If that seems more than a tad artsy-precious, I can point to sober old Encyclopedia Britannica for validation. Geometry, it tells us, is “the branch of mathematics concerned with the shape of individual objects, spatial relationships among various objects, and the properties of the surrounding space.”
Shapes and relationships!
Here, for example…

and here (with some bike geometry thrown in to keep the bridge company)…

and also here, marching south to cross False Creek.

I turn back north, then angle my footsteps to go spiral my way up the pedestrian/cyclist access ramp on this eastern side of the bridge.

Oh.
Right! Time to find the pedestrian access for the other, west side of the bridge — which I haven’t used in a couple of years, but know is sprawled at some distance from this side.
Fortunately, I am capable of following arrows, when sufficiently large and vivid.

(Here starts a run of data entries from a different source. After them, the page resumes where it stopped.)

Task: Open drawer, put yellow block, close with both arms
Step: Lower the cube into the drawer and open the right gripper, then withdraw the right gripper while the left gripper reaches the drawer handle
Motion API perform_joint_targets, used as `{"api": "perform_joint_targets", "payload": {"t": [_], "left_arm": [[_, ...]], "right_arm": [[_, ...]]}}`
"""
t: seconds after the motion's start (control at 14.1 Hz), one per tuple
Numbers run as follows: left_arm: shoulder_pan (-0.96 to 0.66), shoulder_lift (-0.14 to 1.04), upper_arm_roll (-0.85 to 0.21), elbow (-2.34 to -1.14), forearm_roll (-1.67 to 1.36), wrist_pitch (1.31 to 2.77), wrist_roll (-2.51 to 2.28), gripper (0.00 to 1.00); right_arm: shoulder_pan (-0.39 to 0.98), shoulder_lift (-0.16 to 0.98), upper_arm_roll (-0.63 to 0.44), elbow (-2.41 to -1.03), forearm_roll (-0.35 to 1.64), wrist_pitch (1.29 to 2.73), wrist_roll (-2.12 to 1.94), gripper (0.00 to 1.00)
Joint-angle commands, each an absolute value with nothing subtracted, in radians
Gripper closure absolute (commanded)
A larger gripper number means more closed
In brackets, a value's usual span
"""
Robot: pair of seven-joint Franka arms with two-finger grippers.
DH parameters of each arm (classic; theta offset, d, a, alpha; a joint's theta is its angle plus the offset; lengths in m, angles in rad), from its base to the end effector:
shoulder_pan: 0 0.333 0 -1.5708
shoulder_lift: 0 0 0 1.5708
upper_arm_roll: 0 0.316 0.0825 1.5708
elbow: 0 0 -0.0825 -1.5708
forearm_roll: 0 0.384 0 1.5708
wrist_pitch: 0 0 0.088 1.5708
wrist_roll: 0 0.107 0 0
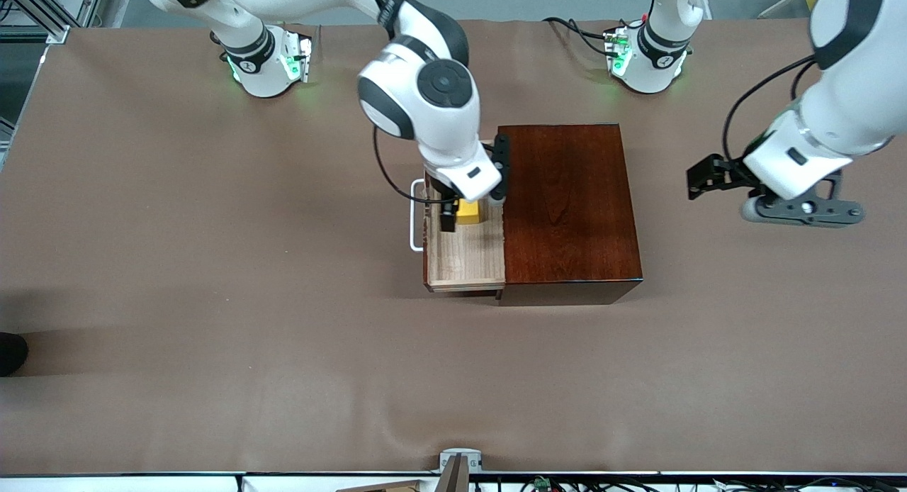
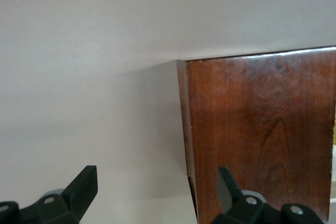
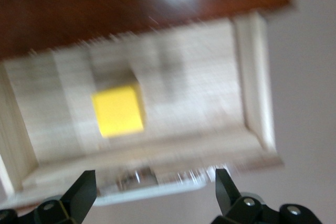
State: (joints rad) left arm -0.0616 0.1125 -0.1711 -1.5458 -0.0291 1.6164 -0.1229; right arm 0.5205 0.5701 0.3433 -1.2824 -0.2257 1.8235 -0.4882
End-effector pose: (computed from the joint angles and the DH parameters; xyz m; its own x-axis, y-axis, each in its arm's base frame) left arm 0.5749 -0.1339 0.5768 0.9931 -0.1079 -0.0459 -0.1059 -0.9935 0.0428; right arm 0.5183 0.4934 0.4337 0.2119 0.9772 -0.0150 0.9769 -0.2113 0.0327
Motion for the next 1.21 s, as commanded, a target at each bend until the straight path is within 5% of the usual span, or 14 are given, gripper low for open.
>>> {"api": "perform_joint_targets", "payload": {"t": [0.0,0.5,0.78,0.99,1.14], "left_arm": [[-0.089,0.123,-0.175,-1.532,-0.038,1.617,-0.126,0.0],[-0.293,0.193,-0.199,-1.465,-0.041,1.631,-0.078,0.0],[-0.305,0.215,-0.366,-1.434,-0.044,1.658,0.106,0.0],[-0.325,0.311,-0.457,-1.396,-0.043,1.807,0.188,0.0],[-0.368,0.411,-0.474,-1.349,-0.04,1.9,0.306,0.0]], "right_arm": [[0.387,0.502,0.356,-1.304,-0.229,1.758,-0.401,0.0],[0.011,0.396,0.353,-1.307,-0.233,1.631,-0.4,0.0],[0.066,0.278,0.149,-1.342,-0.169,1.583,-0.376,0.0],[0.135,0.2,-0.071,-1.4,-0.013,1.582,-0.348,0.0],[0.141,0.135,-0.106,-1.46,0.0,1.582,-0.272,0.0]]}}
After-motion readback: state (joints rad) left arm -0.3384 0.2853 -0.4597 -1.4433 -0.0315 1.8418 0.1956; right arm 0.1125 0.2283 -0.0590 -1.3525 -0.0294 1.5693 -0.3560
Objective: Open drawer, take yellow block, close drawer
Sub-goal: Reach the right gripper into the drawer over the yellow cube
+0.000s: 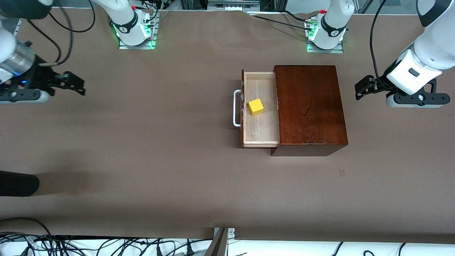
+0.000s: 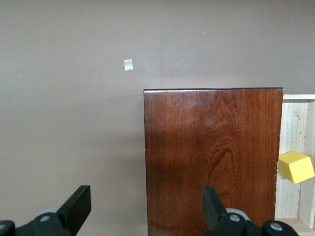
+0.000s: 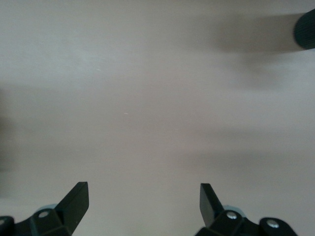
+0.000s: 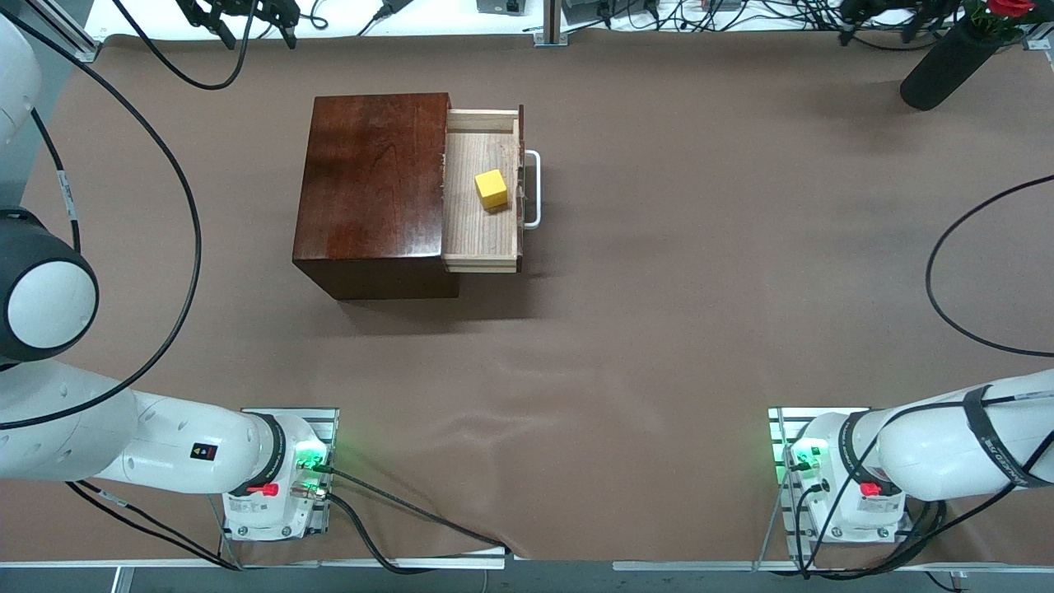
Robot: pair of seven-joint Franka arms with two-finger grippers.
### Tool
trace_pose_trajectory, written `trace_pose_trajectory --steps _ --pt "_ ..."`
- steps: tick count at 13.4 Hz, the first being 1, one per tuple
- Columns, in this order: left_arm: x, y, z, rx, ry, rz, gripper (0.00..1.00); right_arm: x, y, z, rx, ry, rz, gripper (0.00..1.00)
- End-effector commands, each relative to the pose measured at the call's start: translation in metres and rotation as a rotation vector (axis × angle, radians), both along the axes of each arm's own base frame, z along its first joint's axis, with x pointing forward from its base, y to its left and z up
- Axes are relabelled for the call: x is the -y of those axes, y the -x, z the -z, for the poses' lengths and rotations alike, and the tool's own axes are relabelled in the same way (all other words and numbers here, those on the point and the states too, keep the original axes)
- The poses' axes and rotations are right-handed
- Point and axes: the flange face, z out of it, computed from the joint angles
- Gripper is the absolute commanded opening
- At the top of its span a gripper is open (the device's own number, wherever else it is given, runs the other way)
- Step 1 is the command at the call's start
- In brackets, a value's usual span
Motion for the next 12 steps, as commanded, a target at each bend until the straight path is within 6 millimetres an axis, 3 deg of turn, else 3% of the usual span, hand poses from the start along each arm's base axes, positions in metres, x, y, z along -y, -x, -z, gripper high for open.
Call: trace_pose_trajectory --steps 1,6,10,12 --pt "0.000 -0.005 -0.006 0.006 0.020 -0.005 1.00 -0.057 0.010 -0.007 -0.002 -0.017 0.109 1.00" --pt "0.000 -0.005 -0.005 0.004 0.020 -0.006 1.00 -0.194 0.039 0.010 0.021 -0.046 0.493 1.00" --pt "0.000 -0.005 -0.005 0.004 0.021 -0.006 1.00 -0.267 0.043 0.044 0.008 -0.102 0.841 1.00" --pt "0.001 -0.005 -0.005 0.004 0.021 -0.005 1.00 -0.318 0.054 0.053 0.024 -0.125 0.939 1.00"
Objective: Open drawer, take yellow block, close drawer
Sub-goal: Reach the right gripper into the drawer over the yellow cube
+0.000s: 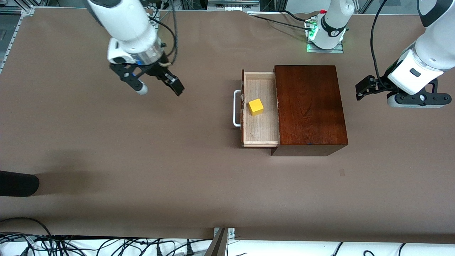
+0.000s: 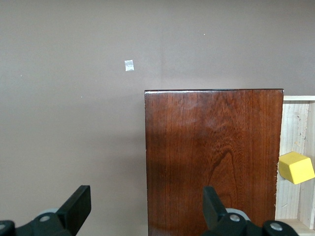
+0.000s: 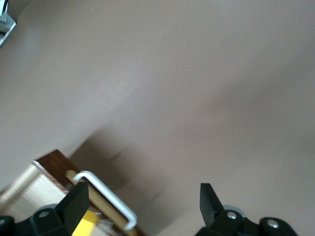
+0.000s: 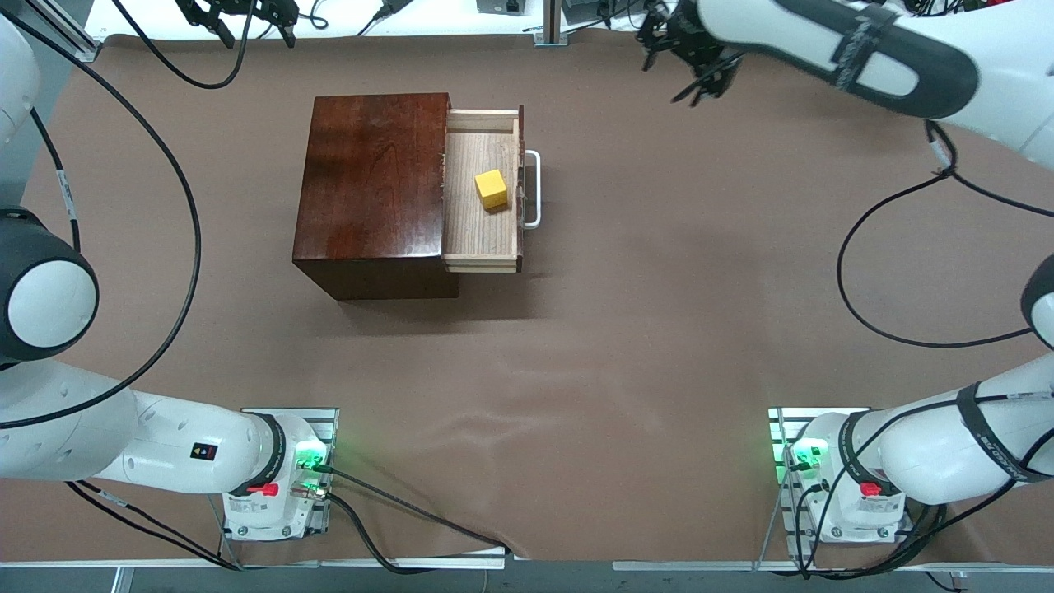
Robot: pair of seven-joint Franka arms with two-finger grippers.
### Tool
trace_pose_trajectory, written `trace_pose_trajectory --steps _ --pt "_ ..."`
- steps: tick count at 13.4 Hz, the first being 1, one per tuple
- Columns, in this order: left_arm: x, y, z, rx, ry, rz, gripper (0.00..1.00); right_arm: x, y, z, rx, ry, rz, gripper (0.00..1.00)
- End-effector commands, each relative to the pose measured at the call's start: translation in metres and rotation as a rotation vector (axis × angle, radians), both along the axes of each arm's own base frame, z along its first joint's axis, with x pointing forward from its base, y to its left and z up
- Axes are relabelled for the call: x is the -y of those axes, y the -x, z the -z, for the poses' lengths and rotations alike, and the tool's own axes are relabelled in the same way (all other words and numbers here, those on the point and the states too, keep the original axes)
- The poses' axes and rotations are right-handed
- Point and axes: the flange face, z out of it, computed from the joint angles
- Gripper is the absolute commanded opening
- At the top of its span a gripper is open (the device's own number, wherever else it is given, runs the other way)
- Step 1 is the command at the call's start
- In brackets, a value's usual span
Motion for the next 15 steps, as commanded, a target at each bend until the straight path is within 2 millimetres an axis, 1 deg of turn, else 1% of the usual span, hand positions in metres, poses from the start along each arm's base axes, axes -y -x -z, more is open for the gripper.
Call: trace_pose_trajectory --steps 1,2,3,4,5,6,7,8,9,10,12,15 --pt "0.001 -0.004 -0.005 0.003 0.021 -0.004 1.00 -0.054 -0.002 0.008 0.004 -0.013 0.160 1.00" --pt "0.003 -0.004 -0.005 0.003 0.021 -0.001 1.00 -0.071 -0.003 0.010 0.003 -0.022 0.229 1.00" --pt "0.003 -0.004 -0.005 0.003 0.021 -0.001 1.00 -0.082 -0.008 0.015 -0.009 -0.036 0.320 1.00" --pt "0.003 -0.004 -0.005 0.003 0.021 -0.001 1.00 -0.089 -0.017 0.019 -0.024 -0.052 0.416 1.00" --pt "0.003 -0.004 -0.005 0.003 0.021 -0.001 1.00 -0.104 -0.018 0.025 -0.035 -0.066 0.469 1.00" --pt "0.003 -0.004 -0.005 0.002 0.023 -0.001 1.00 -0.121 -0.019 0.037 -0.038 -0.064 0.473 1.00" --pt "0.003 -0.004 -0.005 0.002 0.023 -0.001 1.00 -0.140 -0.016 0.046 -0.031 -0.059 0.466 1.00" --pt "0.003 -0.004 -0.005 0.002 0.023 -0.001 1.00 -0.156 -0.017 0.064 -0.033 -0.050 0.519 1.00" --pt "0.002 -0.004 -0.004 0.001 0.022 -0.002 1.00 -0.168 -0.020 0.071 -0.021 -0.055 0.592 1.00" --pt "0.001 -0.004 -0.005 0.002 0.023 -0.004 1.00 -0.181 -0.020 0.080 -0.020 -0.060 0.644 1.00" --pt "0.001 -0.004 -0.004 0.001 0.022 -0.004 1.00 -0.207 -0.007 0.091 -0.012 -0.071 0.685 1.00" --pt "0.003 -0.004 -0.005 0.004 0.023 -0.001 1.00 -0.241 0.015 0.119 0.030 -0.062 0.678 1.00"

Even when they require me to turn left and then turn left again.

And here I finally am, heading south mid-bridge, with all these parallel lines yearning to converge at infinity, should we grant them sufficient time and space.

But we don’t.
I am soon dog-legging my way back down to ground just as a runner starts his upward climb.

Street-side, signage tells me what the closures are all about. Text explains the need for structural repairs and seismic upgrades …

while bold red lines trace the ramps, the bridge, and their fit with each other and with the cityscape either side of False Creek.
“Spatial relationship among various objects, and the properties of surrounding space.” Thank you, Britannica.
jeffreymillerca
/ 2 February 2022Yes. I’ve always thought that our teachers should take us into the world with our books. The bridge makes geometry concrete (pun intended, recalling my favourite book title of all time: “Here’s Looking at Euclid”). Taking a field trip to the bridge and assigning proofs based on the outing, we’d get no more “But what’s the point of this? I’m never gonna use it in my actual life!”
Lynette d'Arty-Cross
/ 2 February 2022A wonderful post, Penny. I don’t think that you’re being artsy-precious at all. It IS geometry made visible. My grade 11 math teacher used to say that art was math and math was art and carefully demonstrated what he meant. He was an amazing teacher who opened my eyes to what math really means.